_Task goal_
Return the lines below exactly, starting with the line that contains "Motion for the" and stopping after the last line.

_Dataset content_
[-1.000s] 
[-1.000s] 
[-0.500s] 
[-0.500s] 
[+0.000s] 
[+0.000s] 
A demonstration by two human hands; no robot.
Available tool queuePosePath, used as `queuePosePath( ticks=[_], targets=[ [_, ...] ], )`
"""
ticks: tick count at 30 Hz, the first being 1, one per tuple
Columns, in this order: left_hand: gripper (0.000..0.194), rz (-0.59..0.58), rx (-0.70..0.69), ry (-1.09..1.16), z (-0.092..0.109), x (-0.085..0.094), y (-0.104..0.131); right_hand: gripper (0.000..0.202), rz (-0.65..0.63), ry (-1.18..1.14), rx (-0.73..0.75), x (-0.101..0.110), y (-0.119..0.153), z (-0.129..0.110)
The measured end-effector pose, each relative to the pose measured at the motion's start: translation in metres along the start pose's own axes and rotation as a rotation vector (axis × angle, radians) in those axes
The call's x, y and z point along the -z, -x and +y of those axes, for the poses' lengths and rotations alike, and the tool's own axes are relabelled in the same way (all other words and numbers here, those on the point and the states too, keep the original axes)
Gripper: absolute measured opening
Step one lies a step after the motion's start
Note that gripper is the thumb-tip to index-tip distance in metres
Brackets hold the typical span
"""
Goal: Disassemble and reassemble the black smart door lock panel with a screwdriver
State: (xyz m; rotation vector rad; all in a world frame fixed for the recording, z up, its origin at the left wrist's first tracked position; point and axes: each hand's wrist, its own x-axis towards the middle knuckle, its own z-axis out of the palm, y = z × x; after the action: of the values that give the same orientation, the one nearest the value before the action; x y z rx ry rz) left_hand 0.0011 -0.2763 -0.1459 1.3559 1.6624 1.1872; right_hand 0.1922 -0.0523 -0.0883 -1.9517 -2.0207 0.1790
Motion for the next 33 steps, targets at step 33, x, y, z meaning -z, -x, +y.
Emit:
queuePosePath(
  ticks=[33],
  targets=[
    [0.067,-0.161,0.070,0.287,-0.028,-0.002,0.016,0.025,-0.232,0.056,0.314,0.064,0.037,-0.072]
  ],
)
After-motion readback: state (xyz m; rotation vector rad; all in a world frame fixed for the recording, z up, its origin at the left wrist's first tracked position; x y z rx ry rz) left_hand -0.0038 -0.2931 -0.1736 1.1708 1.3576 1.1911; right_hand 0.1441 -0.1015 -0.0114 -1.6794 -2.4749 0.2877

_Answer for this exercise_
Motion for the next 33 steps, targets at step 33, x, y, z meaning -z, -x, +y.
Emit:
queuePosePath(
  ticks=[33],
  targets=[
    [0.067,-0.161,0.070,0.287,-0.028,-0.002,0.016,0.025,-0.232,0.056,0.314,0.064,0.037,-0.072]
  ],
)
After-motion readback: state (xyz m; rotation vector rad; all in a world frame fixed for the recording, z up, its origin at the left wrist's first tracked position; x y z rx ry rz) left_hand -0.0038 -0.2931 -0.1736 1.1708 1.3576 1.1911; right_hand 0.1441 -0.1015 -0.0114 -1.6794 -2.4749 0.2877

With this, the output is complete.